The first and second parts are further subdivided into titles. In the second part, the titles are further broken down into sections, depending on the scope of the regulations. The articles of the transitional and final provisions are not listed with Arabic but Roman numerals in order to make the difference to the remaining constitutional provisions clear.

Basic legal principles (Art. 1–12)

The first twelve articles of the constitution lay down the basic principles of state order. The findings of the Constitutional Court have shown that even through constitutional changes, the essence ( nucleo essenziale ) of these principles must not be torn down; The principles on which this is based represent an essential part of the overall concept of the constitution, so that even without one of these principles it would lose its legitimacy and significance.

A preamble is missing; however, Article 1, which is kept in a solemn tone, can be understood as such:

"Italy is a democratic, work-based republic.

The supreme state power belongs to the people, who exercise it in the forms and within the limits of the constitution. "

These legal clauses at the beginning (apart from Article 12, which only defines the shape of the flag of the republic) can be understood as leges generales : all the following provisions in the constitution can be derived from these legal clauses as leges speciales through more or less extensive interpretation , which is why the former must be fully observed when interpreting the constitution and creating new legal norms.

The aforementioned Article 1 provides for the democratic principle; the sovereignty belongs to the people, but in its exercise it is bound to the constitution as common "rules of the game", which u. a. is a commitment to representative democracy, supplemented by isolated elements of direct democracy. The form of government of the republic, for which the Italians had decided in a referendum in 1946, is also determined here. This is closely related to Article 139, which provides that this form of government may not be changed within the existing constitutional order.

The principle of the " repubblica fondata sul lavoro " (repubblica fondata sul lavoro) is clearly a formulation that can be traced back to the socialist and communist parties represented in the Constituent Assembly.
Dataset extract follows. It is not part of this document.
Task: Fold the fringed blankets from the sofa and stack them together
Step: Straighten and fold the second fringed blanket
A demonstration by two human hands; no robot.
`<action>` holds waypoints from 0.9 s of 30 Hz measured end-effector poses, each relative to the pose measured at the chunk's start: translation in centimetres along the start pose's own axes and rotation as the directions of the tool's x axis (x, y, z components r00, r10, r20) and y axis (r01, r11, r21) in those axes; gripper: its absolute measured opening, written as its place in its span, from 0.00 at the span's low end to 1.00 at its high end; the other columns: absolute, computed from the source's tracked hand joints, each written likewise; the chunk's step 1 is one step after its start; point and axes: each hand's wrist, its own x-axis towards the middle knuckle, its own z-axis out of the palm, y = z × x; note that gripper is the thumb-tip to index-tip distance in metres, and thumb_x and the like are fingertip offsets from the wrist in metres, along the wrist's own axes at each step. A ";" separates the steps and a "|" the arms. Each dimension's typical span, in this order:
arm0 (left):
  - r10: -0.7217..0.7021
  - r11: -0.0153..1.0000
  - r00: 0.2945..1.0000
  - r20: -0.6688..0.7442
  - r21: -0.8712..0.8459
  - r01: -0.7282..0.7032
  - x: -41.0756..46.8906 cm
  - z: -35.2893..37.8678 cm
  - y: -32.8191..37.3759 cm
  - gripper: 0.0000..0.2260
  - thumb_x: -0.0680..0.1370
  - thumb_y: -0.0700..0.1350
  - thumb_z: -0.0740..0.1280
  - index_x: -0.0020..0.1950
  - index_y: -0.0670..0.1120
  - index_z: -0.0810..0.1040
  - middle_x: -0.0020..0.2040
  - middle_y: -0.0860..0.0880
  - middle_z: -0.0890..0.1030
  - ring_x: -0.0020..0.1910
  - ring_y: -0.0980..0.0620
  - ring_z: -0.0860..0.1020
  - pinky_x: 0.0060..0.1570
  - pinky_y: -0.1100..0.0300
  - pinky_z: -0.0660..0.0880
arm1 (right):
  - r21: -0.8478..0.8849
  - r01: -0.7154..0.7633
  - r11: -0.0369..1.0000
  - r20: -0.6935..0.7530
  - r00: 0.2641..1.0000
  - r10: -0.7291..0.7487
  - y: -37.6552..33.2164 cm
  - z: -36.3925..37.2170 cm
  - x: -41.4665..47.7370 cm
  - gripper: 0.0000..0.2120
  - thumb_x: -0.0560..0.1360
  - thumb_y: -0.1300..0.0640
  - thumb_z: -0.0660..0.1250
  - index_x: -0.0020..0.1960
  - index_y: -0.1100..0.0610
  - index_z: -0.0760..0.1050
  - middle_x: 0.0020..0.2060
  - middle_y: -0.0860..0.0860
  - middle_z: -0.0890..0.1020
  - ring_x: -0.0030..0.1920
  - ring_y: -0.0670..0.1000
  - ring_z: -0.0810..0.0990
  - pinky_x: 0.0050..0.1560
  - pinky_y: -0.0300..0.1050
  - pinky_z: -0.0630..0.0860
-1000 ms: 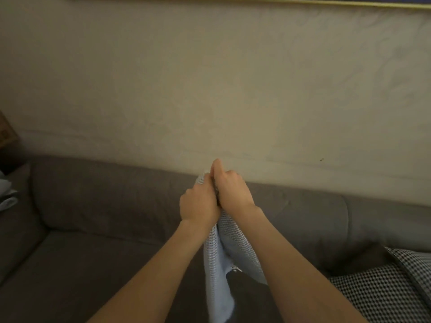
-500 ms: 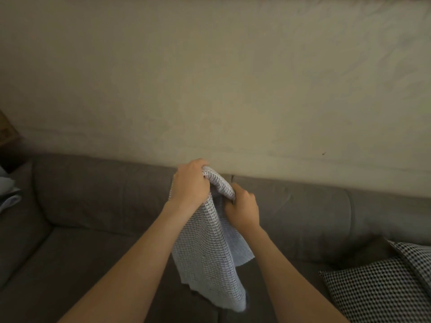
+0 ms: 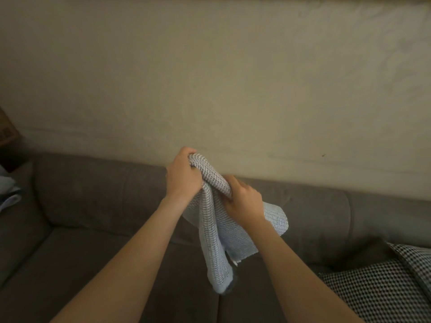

Despite its clear nature, it is only a compromise with the conservative Democrazia Cristiana, as some forces wanted to proclaim a "republic of the working people" (Repubblica degli operai).

Article 2 recognizes inalienable human rights. This affects both the rights of the individual and of groups of persons (possibly also legal persons). Nevertheless, political, economic and social solidarity is demanded. According to legal doctrine, two principles can be derived from this article:

  • The liberal principle is to be understood as meaning that the state has limits in its actions in the form of fundamental rights; At the same time, the republic has the task of not only avoiding violations of human rights, but also preventing them.
  • the pluralistic principle provides for the protection and recognition of the various communities and groups that shape social life; however, associations of persons must conform to the constitutionally established forms.
  • The principle of solidarity is lex generalis for some of the constitutional obligations set out below: for example, the duty of parents to raise their children, the duty of citizens to be faithful to the legal system, and (as an obviously much more profane duty) through taxes to maintain them of the community.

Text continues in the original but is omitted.